This is a link to most of the Common Room scholars and the DHM singing the aforementioned folksong.
Jolly Miller of Dee
I appologize. We have colds, and sore throats. *coughs convincingly*
The DHM is actually sitting as far away from the microphone as she can with out being in a different room, while FYG, JennyAnyDots, and Pipsqueak are almost standing on top of it.

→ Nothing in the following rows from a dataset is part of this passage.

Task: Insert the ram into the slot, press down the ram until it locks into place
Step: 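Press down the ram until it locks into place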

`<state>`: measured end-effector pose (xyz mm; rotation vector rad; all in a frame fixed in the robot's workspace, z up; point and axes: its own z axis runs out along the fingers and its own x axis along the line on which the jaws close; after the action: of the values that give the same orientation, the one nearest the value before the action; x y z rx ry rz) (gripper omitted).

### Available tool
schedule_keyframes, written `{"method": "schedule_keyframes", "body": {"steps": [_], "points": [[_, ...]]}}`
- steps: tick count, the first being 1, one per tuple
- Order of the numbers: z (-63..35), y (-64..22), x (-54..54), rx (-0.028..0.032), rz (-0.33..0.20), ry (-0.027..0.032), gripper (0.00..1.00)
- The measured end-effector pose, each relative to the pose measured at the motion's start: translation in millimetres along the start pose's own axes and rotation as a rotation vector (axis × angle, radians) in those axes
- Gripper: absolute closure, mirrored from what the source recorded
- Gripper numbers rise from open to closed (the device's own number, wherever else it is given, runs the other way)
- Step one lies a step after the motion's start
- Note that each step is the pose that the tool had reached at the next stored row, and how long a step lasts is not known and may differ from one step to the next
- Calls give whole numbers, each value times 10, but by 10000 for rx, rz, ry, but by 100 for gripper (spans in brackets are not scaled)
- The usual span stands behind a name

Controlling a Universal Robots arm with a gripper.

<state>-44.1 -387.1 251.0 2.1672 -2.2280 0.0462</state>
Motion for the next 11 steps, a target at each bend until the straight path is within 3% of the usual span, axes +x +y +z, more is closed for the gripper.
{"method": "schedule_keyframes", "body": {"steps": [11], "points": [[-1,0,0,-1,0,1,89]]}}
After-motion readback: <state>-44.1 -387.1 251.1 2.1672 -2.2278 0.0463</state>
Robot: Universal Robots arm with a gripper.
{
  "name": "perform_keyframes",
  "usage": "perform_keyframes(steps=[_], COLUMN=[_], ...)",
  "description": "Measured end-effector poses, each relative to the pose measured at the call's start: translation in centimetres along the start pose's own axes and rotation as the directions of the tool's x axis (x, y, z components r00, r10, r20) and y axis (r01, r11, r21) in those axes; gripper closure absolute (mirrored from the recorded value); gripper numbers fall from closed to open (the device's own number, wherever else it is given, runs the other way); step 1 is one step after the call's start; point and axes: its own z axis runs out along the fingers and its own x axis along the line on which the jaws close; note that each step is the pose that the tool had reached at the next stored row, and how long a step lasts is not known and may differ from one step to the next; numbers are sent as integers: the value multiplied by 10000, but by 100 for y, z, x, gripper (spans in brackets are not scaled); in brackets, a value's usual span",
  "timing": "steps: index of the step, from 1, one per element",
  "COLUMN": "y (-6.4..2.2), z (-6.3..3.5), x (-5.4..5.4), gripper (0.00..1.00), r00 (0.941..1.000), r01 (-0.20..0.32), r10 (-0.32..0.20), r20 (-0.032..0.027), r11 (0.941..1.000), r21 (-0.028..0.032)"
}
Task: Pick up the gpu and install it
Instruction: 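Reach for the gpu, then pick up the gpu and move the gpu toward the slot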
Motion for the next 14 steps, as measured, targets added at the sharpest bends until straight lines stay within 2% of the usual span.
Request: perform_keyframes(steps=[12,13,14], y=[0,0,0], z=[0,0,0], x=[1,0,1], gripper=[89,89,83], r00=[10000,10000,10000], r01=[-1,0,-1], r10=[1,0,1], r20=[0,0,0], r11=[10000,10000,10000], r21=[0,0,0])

Still, the voices that come through the clearest are the DHM and the FYG, who is nine, and noisy.
Words to the song:

There was a jolly miller once
Lived on the river Dee ;
He work’d and sang from morn till night,
No lark more blithe than he.
And this the burden of his aong
Forever used to be
I care for nobody, no, not I,
If nobody cares for me.

The reason why he was so blithe,
He once did thus unfold
The bread I eat my hands have earn’d;
I covet no man’s gold ;
I do not fear next quarter-day;
In debt to none I be.
I care for nobody, no, not I,
If nobody cares for me.

A coin or two I’ve in my purse,
To help a needy friend ;
A little I can give the poor,
And still have some to spend.
Though I may fail, yet I rejoice,
Another’s good hap to see.
I care for nobody, no, not I,
If nobody cares for me.

So let us his example take,
And be from malice free;
Let every one his neighbour serve,
As served he’d like to be.
And merrily push the can about
And drink and sing with glee;
If nobody cares a doit for us,
Why not a doit care we.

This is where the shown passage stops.